My dad and his close friends used to call themselves ‘The Vagabonds’. Dad acted as an informal social secretary, organising games of golf, trips, days out, and the like. The years rolled by, as they do, and in time The Vagabonds passed away one by one. My dad was the last man standing.
Then, on the 20th of October, he passed away too.
Though it was very sad to realise that there would be none of his friends standing beside us at his funeral to bid him goodbye, it comforted me to tell myself that they would be waiting to welcome him through the Pearly Gates, hopefully with a single-malt whiskey or a good bottle of port.

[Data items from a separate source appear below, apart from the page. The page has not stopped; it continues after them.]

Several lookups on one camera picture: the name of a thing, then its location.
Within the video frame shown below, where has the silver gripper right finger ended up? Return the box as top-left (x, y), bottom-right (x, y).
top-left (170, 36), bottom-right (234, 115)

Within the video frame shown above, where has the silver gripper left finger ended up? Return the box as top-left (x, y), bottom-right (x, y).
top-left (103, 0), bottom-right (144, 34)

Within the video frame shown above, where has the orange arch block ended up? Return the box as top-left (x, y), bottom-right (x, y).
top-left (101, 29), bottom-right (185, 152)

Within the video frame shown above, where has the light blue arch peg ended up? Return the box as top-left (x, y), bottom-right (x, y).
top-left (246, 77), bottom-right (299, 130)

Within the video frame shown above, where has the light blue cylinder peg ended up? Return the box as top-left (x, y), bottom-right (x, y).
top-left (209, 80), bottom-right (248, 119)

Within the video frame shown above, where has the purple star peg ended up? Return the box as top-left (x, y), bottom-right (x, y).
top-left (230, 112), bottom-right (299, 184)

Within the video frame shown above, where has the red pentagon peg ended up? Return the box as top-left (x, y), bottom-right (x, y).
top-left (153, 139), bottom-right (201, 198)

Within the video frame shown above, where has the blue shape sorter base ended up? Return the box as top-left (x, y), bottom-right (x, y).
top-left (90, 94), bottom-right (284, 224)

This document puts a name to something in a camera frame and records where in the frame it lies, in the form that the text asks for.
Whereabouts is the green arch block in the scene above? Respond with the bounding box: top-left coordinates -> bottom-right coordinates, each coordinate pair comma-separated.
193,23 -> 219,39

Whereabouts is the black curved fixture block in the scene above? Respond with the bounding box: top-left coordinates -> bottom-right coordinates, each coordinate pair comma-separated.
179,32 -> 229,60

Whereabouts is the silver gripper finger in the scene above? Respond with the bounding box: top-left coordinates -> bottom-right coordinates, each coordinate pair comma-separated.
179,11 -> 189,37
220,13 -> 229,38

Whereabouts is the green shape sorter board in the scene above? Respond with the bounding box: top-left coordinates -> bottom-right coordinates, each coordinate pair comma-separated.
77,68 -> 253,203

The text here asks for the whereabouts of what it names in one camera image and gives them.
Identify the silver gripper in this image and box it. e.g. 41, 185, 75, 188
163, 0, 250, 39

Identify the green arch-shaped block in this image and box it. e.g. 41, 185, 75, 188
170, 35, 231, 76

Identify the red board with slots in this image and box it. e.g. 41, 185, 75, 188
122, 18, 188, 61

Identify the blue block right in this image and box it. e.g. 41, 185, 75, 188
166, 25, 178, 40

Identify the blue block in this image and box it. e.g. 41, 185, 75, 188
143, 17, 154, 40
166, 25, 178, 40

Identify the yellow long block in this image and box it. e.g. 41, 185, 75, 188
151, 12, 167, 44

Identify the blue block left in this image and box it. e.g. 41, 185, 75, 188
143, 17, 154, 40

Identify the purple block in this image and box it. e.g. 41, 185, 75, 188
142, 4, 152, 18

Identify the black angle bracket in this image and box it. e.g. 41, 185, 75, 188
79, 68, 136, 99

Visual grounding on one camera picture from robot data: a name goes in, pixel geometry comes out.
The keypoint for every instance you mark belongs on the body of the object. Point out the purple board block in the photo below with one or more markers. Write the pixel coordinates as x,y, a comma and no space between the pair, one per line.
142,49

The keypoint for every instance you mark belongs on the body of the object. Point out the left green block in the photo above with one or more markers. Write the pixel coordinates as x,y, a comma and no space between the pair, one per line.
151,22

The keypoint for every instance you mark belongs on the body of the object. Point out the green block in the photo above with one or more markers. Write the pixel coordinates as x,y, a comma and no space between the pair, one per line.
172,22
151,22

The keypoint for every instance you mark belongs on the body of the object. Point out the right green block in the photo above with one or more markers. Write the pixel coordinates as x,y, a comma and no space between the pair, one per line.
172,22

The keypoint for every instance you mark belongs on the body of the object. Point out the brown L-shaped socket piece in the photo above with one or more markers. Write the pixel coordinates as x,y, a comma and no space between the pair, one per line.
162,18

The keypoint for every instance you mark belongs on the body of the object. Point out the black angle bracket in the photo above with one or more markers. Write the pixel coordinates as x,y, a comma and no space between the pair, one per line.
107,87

Freddie and his Grandad were very close, very important to each other. Dad, of course, was brought up at a time when people with Down’s Syndrome were put into institutions and were not allowed to be part of the community, and so he held some very old-fashioned notions about what having Down’s Syndrome meant. After Freddie was born, though, Dad very quickly learnt that everything he ever thought he knew about the condition was wrong. He embraced the new knowledge eagerly, happy to discover that his grandson’s future was not a bleak one, as he might once have imagined. He always saw Freddie as a little boy, first and foremost, and while he loved all his grandchildren dearly, Freddie had a particular place in dad’s heart. He called him ‘sunshine’.
We have told Freddie that Grandad has died. He cried bitterly: we were all crying. He said ‘like on Ethel and Ernest’ (a Raymond Briggs book in which the eponymous characters both pass away at the end, the animated film of which he has watched many times). But I am not sure exactly what Freddie understands by the word ‘dead’. I am not sure he grasps that it is a permanent state.
We have not said grandad has ‘gone to heaven’ as going somewhere suggests the possibility of coming back; my mum did say it, though, and Freddie asked her what country heaven is in. For now, we are watching and listening — time will tell us what Freddie understands and what he needs to know. I have in the house a book about life cycles, that talks ( in a poetic and beautifully illustrated way) about birth, growing and learning, and death, and about the processes of decomposition that a creature’s body undergoes following death, but I had not got around to showing him this yet. As so often in life, events have overtaken us, and I am not sure that now is the right time.
Dad was a stickler for old-fashioned good manners and consideration for others, and, with typical considerateness, he died on a day when not only was Freddie’s school closed, meaning that I didn’t have to fit a lengthy school run in with all the other tasks that suddenly landed in my lap, but when my daughter was on leave from work and able to run me up to Mum’s house, and be there to hold her while I broke the news in person.
Mum has a habit of squirrelling away any bits of money left over from her housekeeping at the end of each week, towards birthdays and Christmases, the proverbial rainy day and the sad inevitability of funeral expenses. She told us she thought she had just about enough stashed in various hiding places to pay for dad’s funeral. We were horrified that she had so much cash in the house, and my lovely little daughter said that when her boyfriend finished work they’d come back, cook tea for her, help her count the money (as her eyesight is poor even with her glasses on, due to double vision and excess tear production), and then bring it back to our house for safekeeping until they could take it to the bank — there are more of us to defend it and the place has to be like Fort Knox to keep Freddie safe.
It turned out there was three times as much as my mum thought. It was conveyed to our house in a Supermarket produce bag and hidden under the bed. My Lord and Master said that it looked like we’d done over a Sub Post Office.
There is a technique used by writers to bring a bit of light relief when their narrative has been filled with tension or pathos over a sustained period — they cut the poor, battered reader a break by introducing a slightly comic scene, and I think perhaps I needed some of this, because, callous as it may sound, I found myself chuckling at the thought of being a fly on the wall when my lovely daughter took her grandma into town to deposit the money. A very slight young woman and a rather dotty old lady walking into a bank with nearly nine grand in used notes stuffed into a Sainsbury’s bag? That’s the plot of a David Walliams book, that is. And, don’t forget, they were wearing masks 🙂 In my day you only wore a mask in the bank if you were making an impromptu withdrawal from everyone else’s account using a sawn-off. Is it wrong to be nostalgic for those days? Probably very.
‘What’s she going to tell them?’ Her Loveliness fretted later as we were loading the dishwasher. ‘I knew my husband was going to die and I forgot I had a bank account?’
‘Hmmm,’ I replied. ‘I think you might get into less trouble if you just tell them you held up a small Sub Post Office.’